(Beginning of Supplied material)

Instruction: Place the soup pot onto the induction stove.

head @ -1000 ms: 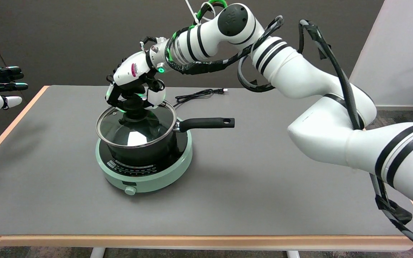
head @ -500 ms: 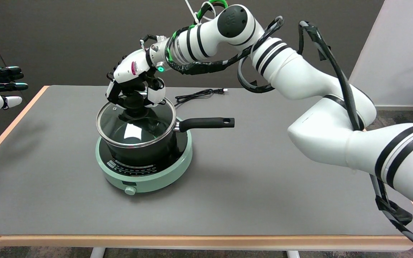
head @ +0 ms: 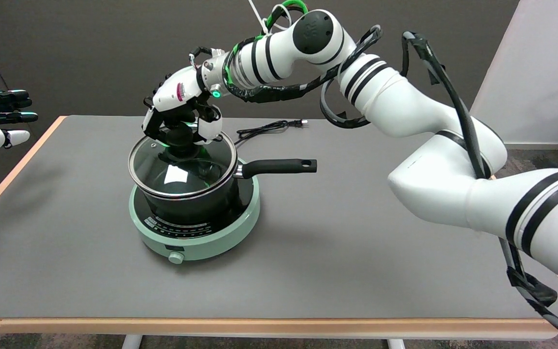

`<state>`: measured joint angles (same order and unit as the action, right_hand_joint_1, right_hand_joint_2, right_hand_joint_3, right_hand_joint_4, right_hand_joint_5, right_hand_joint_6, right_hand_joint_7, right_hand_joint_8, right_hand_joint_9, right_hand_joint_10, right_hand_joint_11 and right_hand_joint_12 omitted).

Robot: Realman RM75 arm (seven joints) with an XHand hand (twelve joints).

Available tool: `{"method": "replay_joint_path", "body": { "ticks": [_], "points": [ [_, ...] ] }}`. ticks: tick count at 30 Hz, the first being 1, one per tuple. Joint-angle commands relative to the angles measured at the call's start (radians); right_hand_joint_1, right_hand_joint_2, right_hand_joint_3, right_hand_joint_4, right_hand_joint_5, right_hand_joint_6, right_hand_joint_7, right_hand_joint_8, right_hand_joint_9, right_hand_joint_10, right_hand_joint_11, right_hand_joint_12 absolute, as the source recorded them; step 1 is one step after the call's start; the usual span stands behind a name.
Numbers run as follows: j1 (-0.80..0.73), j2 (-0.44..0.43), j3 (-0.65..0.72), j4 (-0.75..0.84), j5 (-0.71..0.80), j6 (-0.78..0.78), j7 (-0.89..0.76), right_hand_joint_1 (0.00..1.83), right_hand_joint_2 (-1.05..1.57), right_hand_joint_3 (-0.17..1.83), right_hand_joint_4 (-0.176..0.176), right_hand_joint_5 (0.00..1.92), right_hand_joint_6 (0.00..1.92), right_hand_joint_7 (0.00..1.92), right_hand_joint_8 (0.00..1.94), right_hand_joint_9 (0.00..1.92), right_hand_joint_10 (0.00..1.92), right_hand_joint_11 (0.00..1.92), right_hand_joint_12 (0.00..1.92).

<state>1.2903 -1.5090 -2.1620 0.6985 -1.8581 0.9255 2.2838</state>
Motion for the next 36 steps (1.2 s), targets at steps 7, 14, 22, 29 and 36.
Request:
{"method": "replay_joint_path", "body": {
  "ticks": [7, 14, 22, 29, 36],
  "points": [
    [-0.005, 0.004, -0.005, 0.0, 0.007, 0.007, 0.0, 1.36, 0.81, 0.73, 0.176, 0.53, 1.56, 0.88, 1.38, 0.82, 1.77, 0.64, 1.47],
    [-0.008, 0.007, -0.005, 0.001, 0.01, 0.008, 0.0, 1.36, 0.81, 0.73, 0.176, 0.53, 1.56, 0.88, 1.39, 0.82, 1.78, 0.64, 1.48],
    [-0.011, 0.007, -0.005, 0.001, 0.011, 0.01, 0.0, 1.36, 0.82, 0.72, 0.176, 0.52, 1.56, 0.88, 1.39, 0.81, 1.78, 0.64, 1.48],
    [-0.013, 0.01, -0.005, 0.002, 0.023, 0.007, 0.0, 1.36, 0.82, 0.75, 0.176, 0.5, 1.6, 0.86, 1.43, 0.78, 1.8, 0.62, 1.52],
    [-0.016, 0.012, -0.004, 0.005, 0.023, 0.008, -0.001, 1.34, 1.02, 0.35, 0.176, 0.59, 1.14, 0.81, 1.34, 0.78, 1.44, 0.58, 1.49]
  ]
}}
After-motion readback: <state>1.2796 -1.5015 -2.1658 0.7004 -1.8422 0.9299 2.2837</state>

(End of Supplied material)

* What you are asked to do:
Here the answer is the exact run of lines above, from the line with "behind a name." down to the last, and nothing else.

* Answer box:
Available tool: `{"method": "replay_joint_path", "body": { "ticks": [_], "points": [ [_, ...] ] }}`. ticks: tick count at 30 Hz, the first being 1, one per tuple. Joint-angle commands relative to the angles measured at the call's start (radians); right_hand_joint_1, right_hand_joint_2, right_hand_joint_3, right_hand_joint_4, right_hand_joint_5, right_hand_joint_6, right_hand_joint_7, right_hand_joint_8, right_hand_joint_9, right_hand_joint_10, right_hand_joint_11, right_hand_joint_12 absolute, as the source recorded them; step 1 is one step after the call's start; the usual span stands behind a name.
Numbers run as follows: j1 (-0.80..0.73), j2 (-0.44..0.43), j3 (-0.65..0.72), j4 (-0.75..0.84), j5 (-0.71..0.80), j6 (-0.78..0.78), j7 (-0.89..0.76), right_hand_joint_1 (0.00..1.83), right_hand_joint_2 (-1.05..1.57), right_hand_joint_3 (-0.17..1.83), right_hand_joint_4 (-0.176..0.176), right_hand_joint_5 (0.00..1.92), right_hand_joint_6 (0.00..1.92), right_hand_joint_7 (0.00..1.92), right_hand_joint_8 (0.00..1.94), right_hand_joint_9 (0.00..1.92), right_hand_joint_10 (0.00..1.92), right_hand_joint_11 (0.00..1.92), right_hand_joint_12 (0.00..1.92).

<state>1.2903 -1.5090 -2.1620 0.6985 -1.8581 0.9255 2.2838</state>
Motion for the next 36 steps (1.2 s), targets at steps 7, 14, 22, 29 and 36.
Request:
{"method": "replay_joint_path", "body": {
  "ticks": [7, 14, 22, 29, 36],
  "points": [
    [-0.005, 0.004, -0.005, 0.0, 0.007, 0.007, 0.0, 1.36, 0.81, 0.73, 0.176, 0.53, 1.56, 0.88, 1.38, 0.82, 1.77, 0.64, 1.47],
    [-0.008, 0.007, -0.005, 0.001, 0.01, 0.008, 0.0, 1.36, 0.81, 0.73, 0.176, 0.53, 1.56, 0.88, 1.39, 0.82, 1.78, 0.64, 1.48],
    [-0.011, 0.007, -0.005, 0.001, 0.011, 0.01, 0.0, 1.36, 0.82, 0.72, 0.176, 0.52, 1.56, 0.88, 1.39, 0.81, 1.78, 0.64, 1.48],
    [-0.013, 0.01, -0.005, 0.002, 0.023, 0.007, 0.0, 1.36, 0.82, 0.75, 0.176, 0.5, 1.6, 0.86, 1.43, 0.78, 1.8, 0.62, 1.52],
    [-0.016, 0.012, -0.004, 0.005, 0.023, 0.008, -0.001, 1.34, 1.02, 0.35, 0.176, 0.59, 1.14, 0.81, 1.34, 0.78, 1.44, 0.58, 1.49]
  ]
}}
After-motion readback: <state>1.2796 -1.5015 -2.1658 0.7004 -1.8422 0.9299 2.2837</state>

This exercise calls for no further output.